Hello, and welcome to our Journal. I am Graham, one half of Prewett Bizley Architects, living in Compton Dundon, a small village in Somerset. I moved here with my wife Emily, an interior designer in 2011 having lived in London for 15 years. We had our son Arlo two weeks after we arrived but he was only one of two major projects that have dominated the first two years. The other was building our own house on a beautiful south-facing slope just above the Somerset levels. We bought the site at auction in 2010 and had obtained planning permission by the time we moved. So my first 8 months in Somerset were spent doing the detailed design for the house, changing nappies, and trying to get some sleep myself occasionally. Work started on site in January 2012 and we moved in at the start of November the same year. The house has been built to Passivhaus standard which means it has extremely high levels of insulation and air-tightness. It wasn’t finished of course but at least we were in and we have been carrying on with the work in a slowly decreasing state of chaos around our day jobs.
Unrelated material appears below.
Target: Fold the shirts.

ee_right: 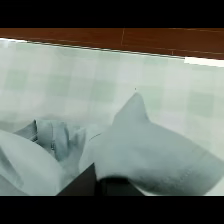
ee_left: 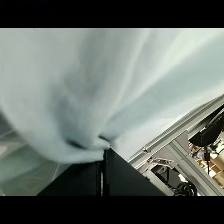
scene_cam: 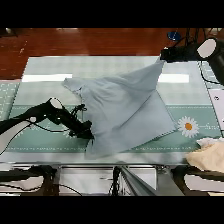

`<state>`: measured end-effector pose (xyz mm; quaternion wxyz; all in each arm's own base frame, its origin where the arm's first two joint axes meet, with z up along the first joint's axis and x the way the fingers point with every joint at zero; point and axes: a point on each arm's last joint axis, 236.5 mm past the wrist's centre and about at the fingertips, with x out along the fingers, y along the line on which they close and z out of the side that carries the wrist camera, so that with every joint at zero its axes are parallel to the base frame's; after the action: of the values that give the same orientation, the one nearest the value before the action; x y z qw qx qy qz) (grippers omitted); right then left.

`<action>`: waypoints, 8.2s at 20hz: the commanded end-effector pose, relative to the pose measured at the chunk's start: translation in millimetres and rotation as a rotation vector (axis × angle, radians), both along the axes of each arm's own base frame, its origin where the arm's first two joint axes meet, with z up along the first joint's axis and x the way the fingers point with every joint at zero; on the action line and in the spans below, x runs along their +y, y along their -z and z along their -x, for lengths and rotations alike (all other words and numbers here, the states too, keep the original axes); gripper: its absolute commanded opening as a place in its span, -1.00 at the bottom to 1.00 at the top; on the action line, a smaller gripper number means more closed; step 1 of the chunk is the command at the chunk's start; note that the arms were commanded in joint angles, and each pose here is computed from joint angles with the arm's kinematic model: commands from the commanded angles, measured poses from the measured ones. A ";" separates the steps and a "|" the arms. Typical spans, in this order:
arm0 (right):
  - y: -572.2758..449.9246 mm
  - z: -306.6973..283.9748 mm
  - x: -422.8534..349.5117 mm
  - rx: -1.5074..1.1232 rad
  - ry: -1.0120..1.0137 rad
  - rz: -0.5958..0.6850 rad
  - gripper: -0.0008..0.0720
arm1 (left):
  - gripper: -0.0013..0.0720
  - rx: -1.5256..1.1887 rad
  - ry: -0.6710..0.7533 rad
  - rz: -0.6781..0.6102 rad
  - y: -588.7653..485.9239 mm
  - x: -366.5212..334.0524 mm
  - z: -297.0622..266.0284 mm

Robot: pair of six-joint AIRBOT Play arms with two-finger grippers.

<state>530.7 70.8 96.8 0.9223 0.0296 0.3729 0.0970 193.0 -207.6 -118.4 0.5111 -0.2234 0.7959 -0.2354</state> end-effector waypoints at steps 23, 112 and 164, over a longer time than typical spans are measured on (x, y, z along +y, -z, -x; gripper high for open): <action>-163.3 41.8 185.3 -0.306 -0.294 -0.649 -0.93 | -0.89 -0.323 0.408 0.519 -141.2 -218.5 19.0; 191.2 304.9 15.8 0.806 0.183 -0.320 0.50 | -0.89 -0.343 0.371 -0.034 -26.0 87.4 -140.8; -145.1 193.9 -25.3 -0.025 0.124 0.107 -0.93 | -0.90 -1.587 -0.077 -0.475 -389.7 164.2 -51.8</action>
<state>278.1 47.6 288.1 0.9291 0.0419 0.3655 0.0383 200.0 -60.8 318.1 0.9644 0.0940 0.1965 -0.1500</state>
In the Journal I will be talking about architecture, low-energy construction, and urban design. Primarily though I want to explore aspects of rural architecture and planning. Being a new arrival in the country I am conscious of bringing with me the attitudes of an urbanite, one of them Londoners. I am keen to explore issues that determine how development occurs outside of urban areas, to develop an approach for how to design in the countryside and to understand better where I am.